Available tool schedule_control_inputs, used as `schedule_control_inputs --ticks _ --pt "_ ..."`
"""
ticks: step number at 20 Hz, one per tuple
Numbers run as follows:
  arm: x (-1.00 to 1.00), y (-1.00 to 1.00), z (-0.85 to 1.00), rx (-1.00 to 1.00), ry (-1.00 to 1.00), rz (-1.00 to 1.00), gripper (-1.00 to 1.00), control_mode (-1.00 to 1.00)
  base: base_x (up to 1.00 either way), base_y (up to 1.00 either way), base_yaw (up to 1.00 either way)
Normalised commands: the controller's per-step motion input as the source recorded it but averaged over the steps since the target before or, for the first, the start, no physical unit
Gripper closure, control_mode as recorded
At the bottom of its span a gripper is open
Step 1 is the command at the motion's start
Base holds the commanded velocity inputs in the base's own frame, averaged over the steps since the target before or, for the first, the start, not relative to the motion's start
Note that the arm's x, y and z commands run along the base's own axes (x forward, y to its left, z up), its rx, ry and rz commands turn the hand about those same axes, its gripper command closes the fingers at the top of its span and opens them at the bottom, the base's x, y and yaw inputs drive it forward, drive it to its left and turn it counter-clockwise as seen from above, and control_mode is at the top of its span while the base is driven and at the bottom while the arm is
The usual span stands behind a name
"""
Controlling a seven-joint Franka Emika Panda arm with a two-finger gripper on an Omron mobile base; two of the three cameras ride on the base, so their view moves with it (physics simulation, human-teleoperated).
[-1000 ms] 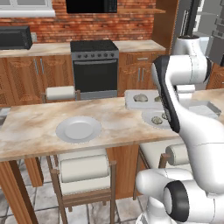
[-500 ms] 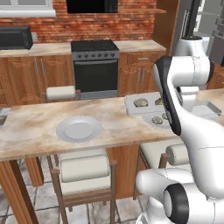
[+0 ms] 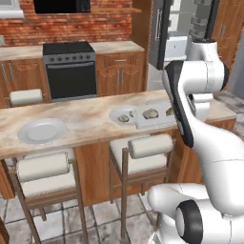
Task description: Place two dumplings into each of the tupperware containers and then place the containers in the fridge.
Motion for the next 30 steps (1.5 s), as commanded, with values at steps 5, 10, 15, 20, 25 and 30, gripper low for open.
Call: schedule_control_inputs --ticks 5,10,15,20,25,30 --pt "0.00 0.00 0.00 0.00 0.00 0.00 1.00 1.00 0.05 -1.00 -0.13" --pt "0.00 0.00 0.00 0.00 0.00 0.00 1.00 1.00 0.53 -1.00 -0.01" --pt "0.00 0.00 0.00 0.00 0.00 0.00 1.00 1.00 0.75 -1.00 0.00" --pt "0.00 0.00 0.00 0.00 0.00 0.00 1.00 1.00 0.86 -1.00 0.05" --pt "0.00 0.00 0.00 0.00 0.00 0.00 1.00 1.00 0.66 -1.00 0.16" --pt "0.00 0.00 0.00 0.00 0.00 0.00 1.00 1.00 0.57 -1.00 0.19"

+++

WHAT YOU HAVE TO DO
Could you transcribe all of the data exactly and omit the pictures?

YOUR RESPONSE
Available tool schedule_control_inputs, used as `schedule_control_inputs --ticks _ --pt "_ ..."`
"""
ticks: step number at 20 Hz, one per tuple
Numbers run as follows:
  arm: x (-1.00 to 1.00), y (-1.00 to 1.00), z (-0.85 to 1.00), rx (-1.00 to 1.00), ry (-1.00 to 1.00), rz (-1.00 to 1.00), gripper (-1.00 to 1.00), control_mode (-1.00 to 1.00)
  base: base_x (up to 1.00 either way), base_y (up to 1.00 either way), base_yaw (up to 1.00 either way)
Normalised commands: the controller's per-step motion input as the source recorded it but averaged over the steps since the target before or, for the first, the start, no physical unit
Gripper closure, control_mode as recorded
At the bottom of its span a gripper is open
Step 1 is the command at the motion's start
Base holds the commanded velocity inputs in the base's own frame, averaged over the steps since the target before or, for the first, the start, not relative to the motion's start
Note that the arm's x, y and z commands run along the base's own axes (x forward, y to its left, z up), its rx, ry and rz commands turn the hand about those same axes, its gripper command closes the fingers at the top of its span and opens them at the bottom, the base's x, y and yaw inputs drive it forward, drive it to its left and turn it counter-clockwise as seen from above, and control_mode is at the top of its span while the base is driven and at the bottom while the arm is
The usual span stands behind a name
"""
Controlling a seven-joint Franka Emika Panda arm with a two-finger gripper on an Omron mobile base; two of the three cameras ride on the base, so their view moves with it (physics simulation, human-teleoperated).
[-1000 ms] 
[-500 ms] 
[+0 ms] 
Task description: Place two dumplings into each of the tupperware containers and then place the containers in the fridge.
Motion for the next 30 steps (1.5 s), as commanded, with values at steps 5, 10, 15, 20, 25 and 30, gripper low for open.
Call: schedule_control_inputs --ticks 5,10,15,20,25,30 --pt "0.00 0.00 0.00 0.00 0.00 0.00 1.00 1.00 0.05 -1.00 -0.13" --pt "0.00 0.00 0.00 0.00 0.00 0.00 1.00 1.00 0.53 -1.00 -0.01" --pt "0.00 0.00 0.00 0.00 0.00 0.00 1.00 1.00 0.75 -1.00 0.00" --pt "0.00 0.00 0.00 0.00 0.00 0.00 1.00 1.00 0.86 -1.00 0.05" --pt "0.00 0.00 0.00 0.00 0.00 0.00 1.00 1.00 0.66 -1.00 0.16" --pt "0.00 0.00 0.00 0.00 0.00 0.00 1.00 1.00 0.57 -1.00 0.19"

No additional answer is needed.